Mas Cadeado admite o seguinte: "É verdade que todos os que lidam com questões económicas vão dizer que estão a sobrecarregar a economia".
Justamente por causa do escândalo de corrupção à volta das dívidas ocultas, ao qual o nome do próprio Presidente Filipe Nyusi está associado, a imagem do país caiu nos mercados financeiros internacionais.
Como as dívidas ocultas podem representar obstáculo para o PR?
Por isso, as chances do Estado obter financiamento são ínfimas, o que poderia levar o país a obter crédito a um preço alto ou à custa de contrapartidas pouco ortodoxas, junto de parceiros como a Rússia ou a China.
E Calton Cadeado reconhece que o escândalo da dívida pode representar um entrave para o Presidente: "Agora, qual é o obstáculo? É que o Presidente Nyusi pode ter alguma hesitação com base na experiência do que aconteceu com as dívidas ocultas".
E desconfia que "por mais que faça tudo com a devida transparência, ir à Assembleia da República e tudo mais, endividar o Estado para o próximo dirigente ter problemas em lidar com o excessivo peso da dívida pode suavizar o entusiasmo do Presidente em fazer uma ação robusta de equipamento para as FDS".
Mas a incapacidade do Estado ultrapassa as esferas da logística e do armamento. De uma maneira geral, não demonstra preparo para lidar nem com a insurgência no norte e nem com a guerrilha no centro.
A gravidade dos ataques no norte levou o Governo a buscar apoio na Rússia, no país operam mercenários russos da empresa de segurança Wagner. Entretanto, são relatadas pela imprensa nacional e internacional baixas frequentes dessas forças.
Rússia continuará a ser aposta de Nyusi
Continuará a Rússia a ser a aposta de Nyusi no segundo mandato? José Milhazes é especialista em relações Rússia-PALOP e responde: "Penso que, neste momento, ele irá continuar a apostar nessa cooperação com a Rússia, até porque muito dirigentes africanos, não é só o caso do dirigente moçambicano, viram na ação da Rússia na Síria como o sinal de que a Rússia poderá ajudá-los eficazmente - nomeadamente na luta contra o terrorismo. E, neste momento, as coisas parecem continuar a caminhar nesse sentido".
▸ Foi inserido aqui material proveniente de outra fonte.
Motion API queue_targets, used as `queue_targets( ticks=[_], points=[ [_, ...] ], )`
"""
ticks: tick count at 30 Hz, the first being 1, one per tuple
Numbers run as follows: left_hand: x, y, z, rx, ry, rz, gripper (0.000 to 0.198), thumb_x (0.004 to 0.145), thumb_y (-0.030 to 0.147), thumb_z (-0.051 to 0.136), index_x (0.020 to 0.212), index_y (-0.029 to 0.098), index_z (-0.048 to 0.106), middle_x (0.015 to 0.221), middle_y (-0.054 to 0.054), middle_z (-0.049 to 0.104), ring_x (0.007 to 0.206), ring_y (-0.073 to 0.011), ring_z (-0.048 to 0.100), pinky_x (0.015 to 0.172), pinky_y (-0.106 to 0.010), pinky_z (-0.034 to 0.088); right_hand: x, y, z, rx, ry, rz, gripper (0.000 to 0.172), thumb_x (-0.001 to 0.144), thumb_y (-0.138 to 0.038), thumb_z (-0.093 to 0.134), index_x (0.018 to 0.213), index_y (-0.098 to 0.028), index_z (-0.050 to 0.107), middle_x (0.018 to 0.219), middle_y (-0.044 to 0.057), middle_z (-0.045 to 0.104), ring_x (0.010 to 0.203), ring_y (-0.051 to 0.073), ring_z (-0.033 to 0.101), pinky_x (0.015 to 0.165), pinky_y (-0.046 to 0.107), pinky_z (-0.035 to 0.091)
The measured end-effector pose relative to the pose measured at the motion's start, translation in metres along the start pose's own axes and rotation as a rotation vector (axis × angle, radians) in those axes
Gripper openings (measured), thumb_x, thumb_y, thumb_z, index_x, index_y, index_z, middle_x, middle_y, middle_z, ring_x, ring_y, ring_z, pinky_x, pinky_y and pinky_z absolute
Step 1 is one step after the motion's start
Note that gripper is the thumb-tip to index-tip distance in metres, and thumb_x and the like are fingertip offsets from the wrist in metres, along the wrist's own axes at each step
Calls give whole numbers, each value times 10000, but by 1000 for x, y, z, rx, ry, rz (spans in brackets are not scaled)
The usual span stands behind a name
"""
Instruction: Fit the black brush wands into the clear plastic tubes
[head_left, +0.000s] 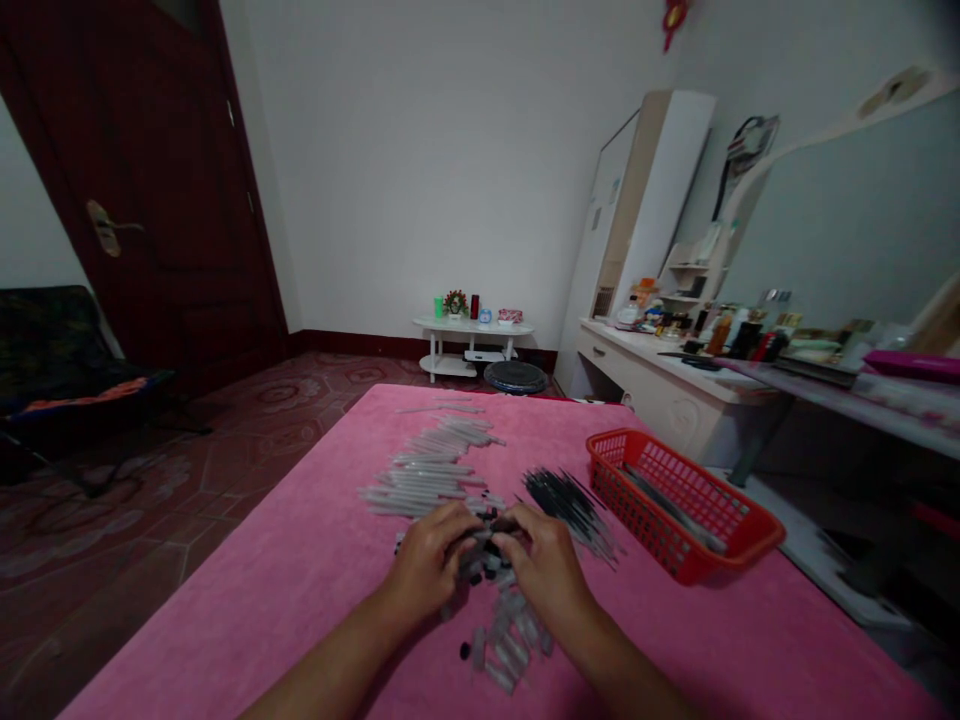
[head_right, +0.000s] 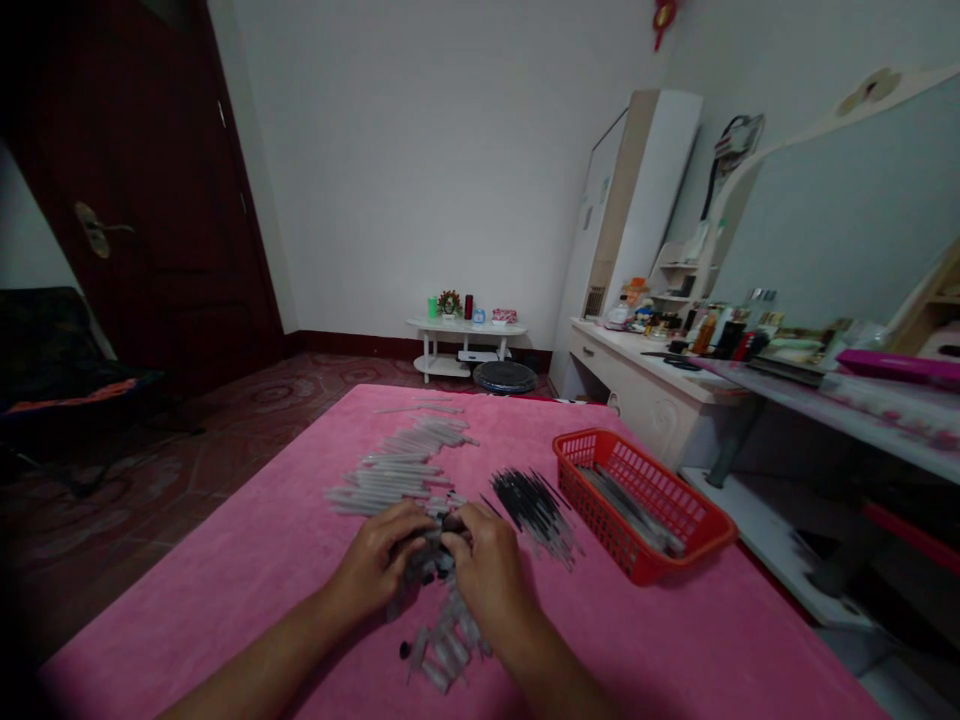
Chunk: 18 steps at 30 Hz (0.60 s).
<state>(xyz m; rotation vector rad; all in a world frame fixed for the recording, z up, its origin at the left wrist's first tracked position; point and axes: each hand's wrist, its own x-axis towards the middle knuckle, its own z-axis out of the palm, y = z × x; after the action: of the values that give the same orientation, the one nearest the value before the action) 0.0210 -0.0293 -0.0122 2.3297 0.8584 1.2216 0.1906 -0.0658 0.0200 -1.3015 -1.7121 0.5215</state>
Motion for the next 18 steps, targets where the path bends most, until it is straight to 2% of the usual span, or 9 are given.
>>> queue_targets(
  ticks=[4,7,10,14,16,18],
  points=[
    [-3,-3,2,77,16,59,254,863,154,452,1028,208,637,882,-94,612,806,-186,584,699,-295,483,-1,4,4,59,-9,76,124,761,-133,500,753,-190,610,685,3,637,639,157,576,580,236,422],
    [-4,-1,2,115,5,93,273,857,137,445,1046,205,630,899,-100,612,806,-185,586,699,-289,486,-2,5,5,-43,-2,56,161,813,-170,463,692,-191,567,628,-7,593,588,139,534,543,218,380],
    [-2,2,3,97,16,45,264,860,138,442,1033,195,634,896,-96,616,824,-186,586,720,-291,483,-1,4,1,-147,-13,16,222,867,-210,426,676,-189,538,633,-3,575,587,129,508,554,216,349],
    [2,6,3,44,43,-21,214,884,192,454,984,177,643,878,-84,619,847,-185,577,753,-296,463,0,3,-3,-189,-48,-46,160,866,-232,463,740,-177,546,714,11,593,658,130,513,592,215,333],
    [2,6,3,23,25,-12,209,888,199,455,977,175,642,867,-79,617,835,-179,573,744,-290,453,0,5,-3,-206,-67,-64,206,880,-252,450,712,-173,540,690,5,574,646,125,498,590,218,316],
    [2,7,2,14,-6,9,217,886,192,453,993,176,640,861,-78,612,820,-176,568,726,-284,443,0,7,-3,-198,-91,-38,323,913,-309,401,652,-171,530,621,-8,535,593,115,467,558,222,287]
  ],
)
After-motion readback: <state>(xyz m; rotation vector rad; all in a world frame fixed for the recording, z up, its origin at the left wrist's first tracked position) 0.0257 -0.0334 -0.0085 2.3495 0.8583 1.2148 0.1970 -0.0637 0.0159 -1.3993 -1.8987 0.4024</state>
Concluindo, o especialista entende que "não há sinais de que Maputo esteja a mudar radicalmente a sua política em relação à Rússia e a Rússia, neste momento, está extremamente interessada em mostrar eficácia na sua política africana".
Quanto à região centro, a acrescentar a esses fatores há a particularidade de uma solução de paz depender também da RENAMO. Um entendimento interno no seio da maior força da oposição já era um passo em frente, se for verdade que a RENAMO não tem nada a ver com as ações armadas.